- TASK: The records follow. Print, word for word, the first line through the "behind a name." line.

- SOURCE MATERIAL:
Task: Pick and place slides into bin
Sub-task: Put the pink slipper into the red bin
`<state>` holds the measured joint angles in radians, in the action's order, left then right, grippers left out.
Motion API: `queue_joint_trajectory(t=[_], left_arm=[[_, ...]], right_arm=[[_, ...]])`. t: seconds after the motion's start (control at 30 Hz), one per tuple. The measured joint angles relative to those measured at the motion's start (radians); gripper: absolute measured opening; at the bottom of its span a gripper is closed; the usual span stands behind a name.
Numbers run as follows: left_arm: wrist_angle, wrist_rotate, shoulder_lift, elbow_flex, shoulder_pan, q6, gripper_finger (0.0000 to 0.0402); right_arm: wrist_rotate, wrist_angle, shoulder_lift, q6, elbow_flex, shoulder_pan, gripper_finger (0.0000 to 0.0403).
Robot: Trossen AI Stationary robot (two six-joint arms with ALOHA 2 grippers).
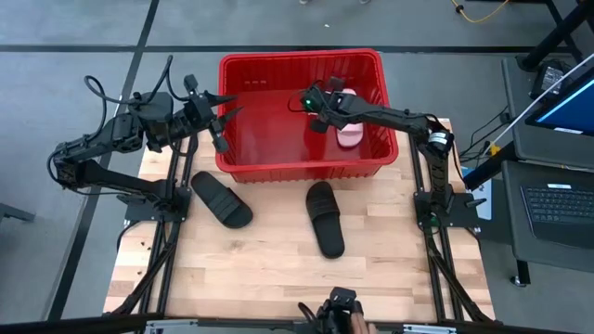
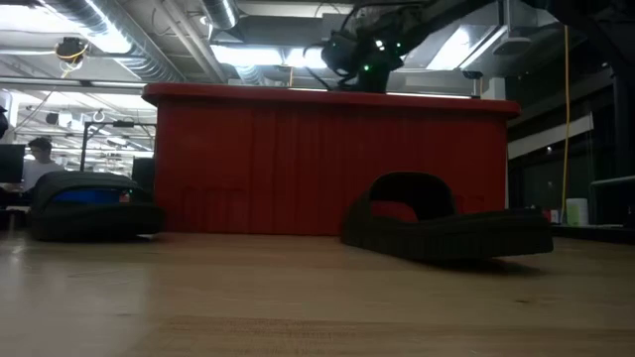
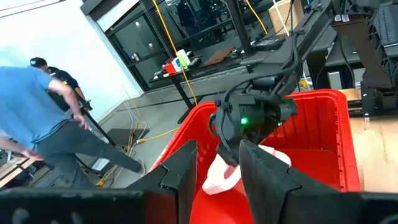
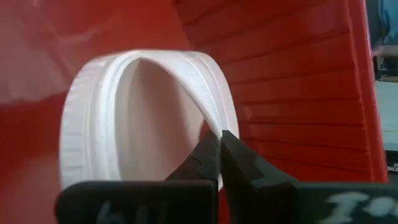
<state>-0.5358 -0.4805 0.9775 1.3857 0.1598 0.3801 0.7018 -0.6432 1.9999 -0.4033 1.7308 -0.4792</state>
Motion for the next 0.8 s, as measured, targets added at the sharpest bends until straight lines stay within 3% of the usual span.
queue_joint_trajectory(t=[0.5, 0.67, 0.8], left_arm=[[0.000, 0.000, 0.000, 0.000, 0.000, -0.002, 0.0115], [0.000, 0.000, 0.000, 0.000, 0.000, -0.027, 0.0115], [0.000, 0.001, 0.000, 0.000, 0.000, -0.028, 0.0115]], right_arm=[[0.000, 0.074, -0.002, -0.050, -0.099, -0.003, 0.0006], [-0.078, 0.074, -0.002, -0.050, -0.127, -0.004, 0.0006], [-0.080, 0.074, -0.002, -0.048, -0.152, -0.004, 0.0006]])
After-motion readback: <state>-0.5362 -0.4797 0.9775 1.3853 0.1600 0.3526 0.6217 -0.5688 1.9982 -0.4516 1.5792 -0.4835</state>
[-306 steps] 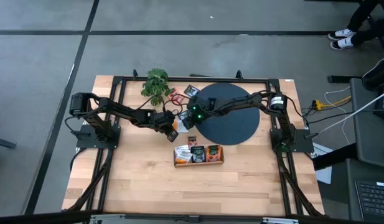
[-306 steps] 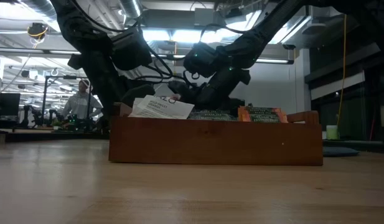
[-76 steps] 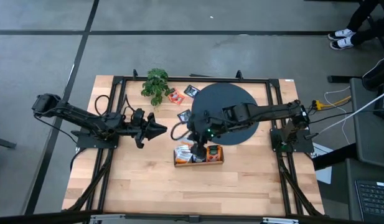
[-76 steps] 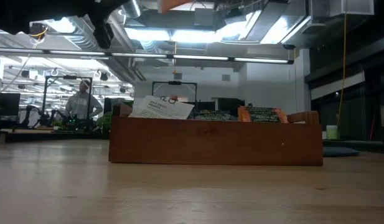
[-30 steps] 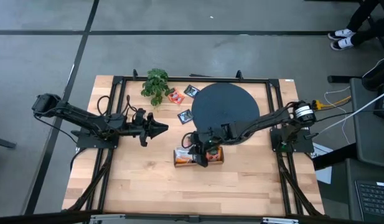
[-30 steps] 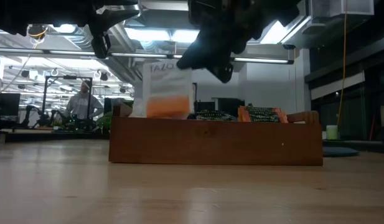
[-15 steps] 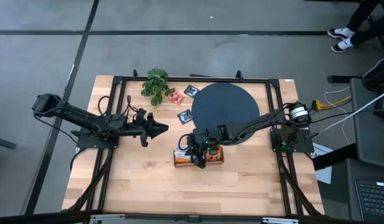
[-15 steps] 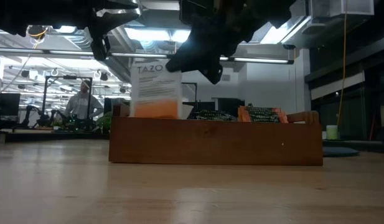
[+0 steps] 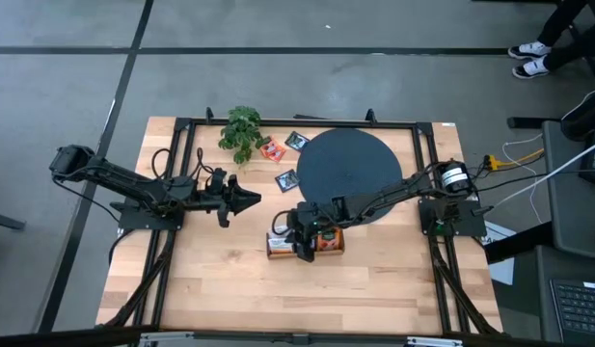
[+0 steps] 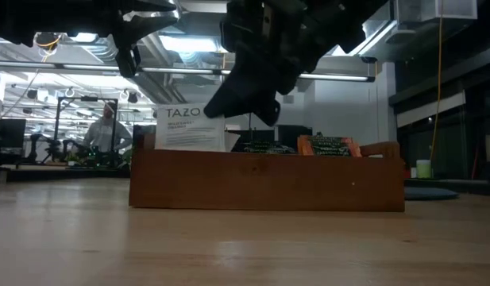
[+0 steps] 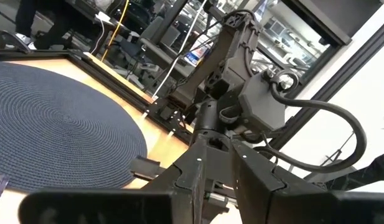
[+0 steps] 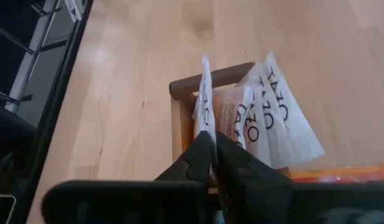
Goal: Pick & Place Tea
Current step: Put the white tea bag into the left section of the wooden organizer, then adjust the white tea bags in the wooden organizer
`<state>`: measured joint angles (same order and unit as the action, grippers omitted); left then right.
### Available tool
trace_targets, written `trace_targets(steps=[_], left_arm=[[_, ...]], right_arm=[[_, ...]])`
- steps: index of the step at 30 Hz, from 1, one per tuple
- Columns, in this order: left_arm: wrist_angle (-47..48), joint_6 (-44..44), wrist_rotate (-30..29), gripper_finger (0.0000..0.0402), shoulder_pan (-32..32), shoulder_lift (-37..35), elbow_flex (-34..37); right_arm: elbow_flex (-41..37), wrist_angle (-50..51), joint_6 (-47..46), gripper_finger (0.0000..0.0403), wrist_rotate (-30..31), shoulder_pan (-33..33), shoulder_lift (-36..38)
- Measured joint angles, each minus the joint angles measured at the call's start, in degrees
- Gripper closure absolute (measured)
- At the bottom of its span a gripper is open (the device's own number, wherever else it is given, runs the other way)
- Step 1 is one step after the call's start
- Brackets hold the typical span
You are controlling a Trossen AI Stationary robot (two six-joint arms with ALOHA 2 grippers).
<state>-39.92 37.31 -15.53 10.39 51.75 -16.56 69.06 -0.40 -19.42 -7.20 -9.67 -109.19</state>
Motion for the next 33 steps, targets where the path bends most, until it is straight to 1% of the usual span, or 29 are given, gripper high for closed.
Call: trace_targets(steps=[5,15,22,26,28,30,33], left_arm=[[0.00,-0.06,0.00,0.0334,0.00,0.00,0.00],[0.02,-0.56,0.00,0.0334,0.00,0.00,0.00],[0.07,-0.57,0.02,0.0334,0.00,0.00,0.00],[0.26,-0.57,0.06,0.0334,0.00,-0.01,0.00],[0.42,-0.58,0.07,0.0334,0.00,0.00,0.00],[0.85,-0.56,0.09,0.0334,0.00,-0.01,0.00],[1.71,-0.58,0.16,0.0334,0.00,0.00,0.00]], right_arm=[[0.00,1.00,-3.00,0.0364,0.04,0.00,0.00],[0.00,2.19,-6.22,0.0306,0.00,0.72,0.25],[-0.02,2.24,-7.56,0.0293,-0.24,2.72,3.16],[0.00,5.41,-10.08,0.0295,0.07,3.29,6.36],[0.00,8.99,-12.45,0.0305,0.04,3.30,7.33],[0.00,11.63,-14.64,0.0326,-0.33,2.93,7.77],[0.00,12.80,-16.15,0.0378,-1.32,1.26,7.79]])
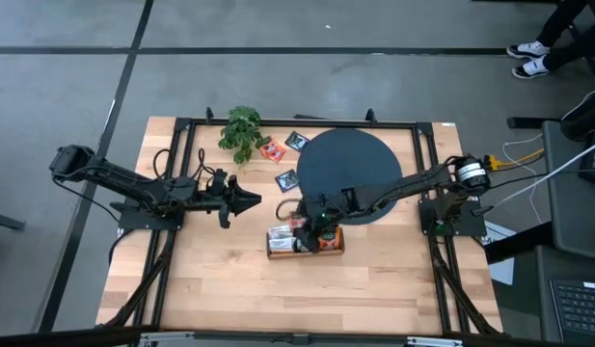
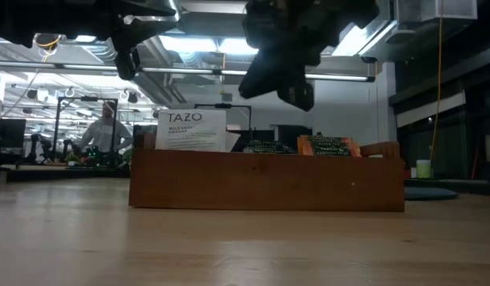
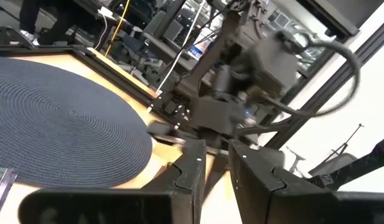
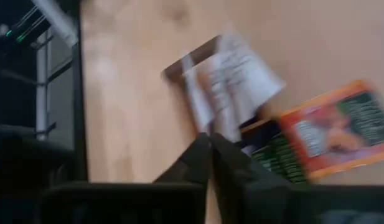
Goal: Pick & Place Tea
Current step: Adjust the white tea bags in the wooden organizer
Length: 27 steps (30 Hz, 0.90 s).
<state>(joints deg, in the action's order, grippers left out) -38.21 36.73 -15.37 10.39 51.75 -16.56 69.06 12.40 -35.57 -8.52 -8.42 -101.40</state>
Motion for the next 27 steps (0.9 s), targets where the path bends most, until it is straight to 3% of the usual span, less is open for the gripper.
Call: trace_targets(steps=[7,27], left_arm=[[0.95,0.02,0.00,0.0334,0.00,-0.02,0.00],[2.22,0.02,-0.07,0.0334,0.00,-0.02,0.00]], right_arm=[[-0.02,2.33,-3.23,0.0398,1.40,-1.98,-0.79],[-0.02,0.49,-7.55,0.0401,1.34,-1.69,-5.40]])
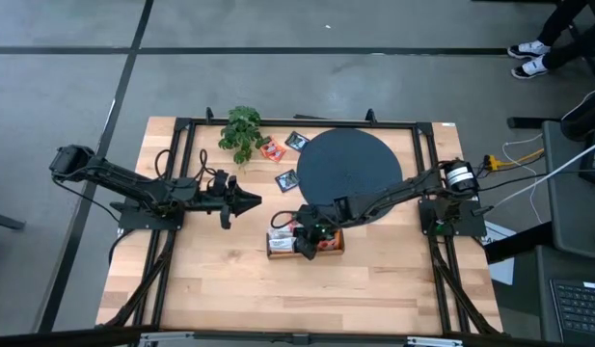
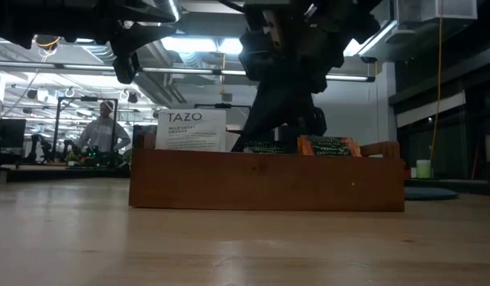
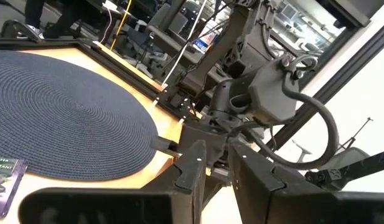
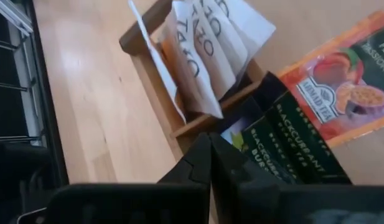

- EXERCISE ANSWER:
Task: Pick and place slides into bin
Sub-task: Put the pink slipper into the red bin
`<state>` holds the measured joint angles in radians, in the action's order, left then right, grippers left out.
Motion API: `queue_joint_trajectory(t=[_], left_arm=[[_, ...]], right_arm=[[_, ...]])`. t: seconds after the motion's start (control at 30 Hz), one per tuple. The measured joint angles relative to those measured at the motion's start (radians); gripper: absolute measured opening; at the bottom of its span a gripper is closed; the usual span stands behind a name.

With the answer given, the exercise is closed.